In the data below, reproduce everything exactly except the images.

== == ==

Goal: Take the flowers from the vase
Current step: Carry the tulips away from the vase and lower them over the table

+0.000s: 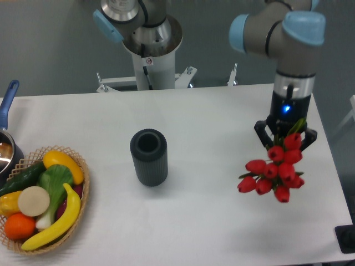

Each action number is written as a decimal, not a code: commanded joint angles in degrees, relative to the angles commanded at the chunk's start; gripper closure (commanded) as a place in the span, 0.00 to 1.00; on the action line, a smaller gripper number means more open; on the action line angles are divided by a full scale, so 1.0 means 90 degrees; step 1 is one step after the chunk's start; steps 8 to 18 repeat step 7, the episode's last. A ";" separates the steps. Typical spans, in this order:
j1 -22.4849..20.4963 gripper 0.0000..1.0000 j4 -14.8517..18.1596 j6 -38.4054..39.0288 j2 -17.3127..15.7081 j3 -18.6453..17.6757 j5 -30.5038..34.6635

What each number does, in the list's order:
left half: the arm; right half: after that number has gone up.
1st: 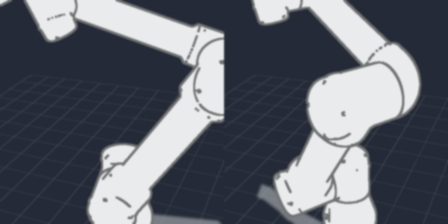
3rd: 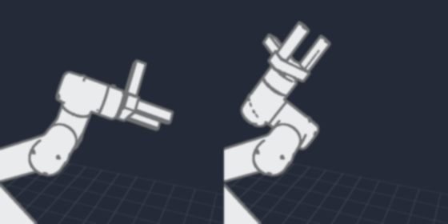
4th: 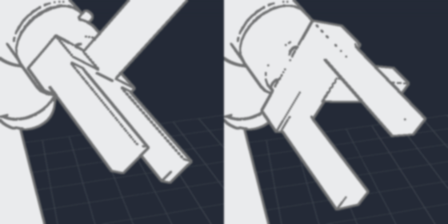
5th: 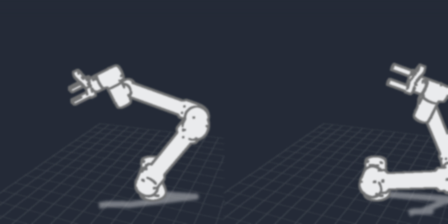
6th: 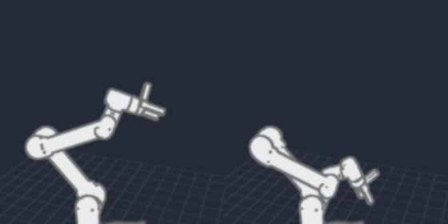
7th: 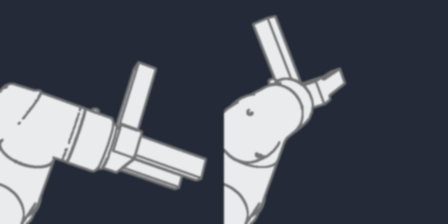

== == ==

• **Completed task**
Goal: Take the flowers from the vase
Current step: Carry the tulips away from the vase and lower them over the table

+0.000s: 

Each action number is written as a decimal, not a code: commanded joint angles in degrees, relative to the angles commanded at the chunk's start; gripper closure (commanded) as a place in the span, 0.00 to 1.00; on the action line, a smaller gripper number means more open; on the action line angles are divided by a full scale, so 1.0 means 90 degrees; step 1 is one step after the chunk's start; steps 8 to 18 repeat step 7, the episode's last. A ";" separates the steps. Typical spans, in this order:
j1 -22.4849..20.4963 gripper 0.0000..1.0000 j4 -14.8517..18.1596 j6 -38.4054..39.0288 j2 -17.3127..15.7081 j3 -18.6453..17.6757 j5 -30.5038..34.6635

What each number does, in the list's order:
left half: the arm; right half: after that number has gone up.
1st: 
3rd: 
4th: 
5th: 
6th: 
7th: 

There's no more to the output.